In the records below, how many lines hold the string "numbers"? Give only the number.
[Opening Dataset records section]
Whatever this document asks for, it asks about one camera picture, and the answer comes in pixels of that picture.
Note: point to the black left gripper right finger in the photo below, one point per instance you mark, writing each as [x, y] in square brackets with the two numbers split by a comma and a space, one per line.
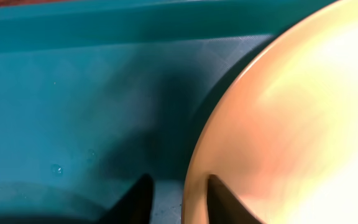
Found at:
[223, 206]

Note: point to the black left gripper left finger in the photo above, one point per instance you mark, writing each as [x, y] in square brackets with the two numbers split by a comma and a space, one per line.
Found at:
[135, 206]

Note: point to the teal plastic tray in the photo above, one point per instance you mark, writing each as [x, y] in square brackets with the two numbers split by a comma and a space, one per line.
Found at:
[93, 94]

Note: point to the yellow-green plate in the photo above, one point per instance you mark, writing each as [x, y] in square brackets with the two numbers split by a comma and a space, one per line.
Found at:
[284, 136]
[Closing Dataset records section]
• **Solution to the exercise**
4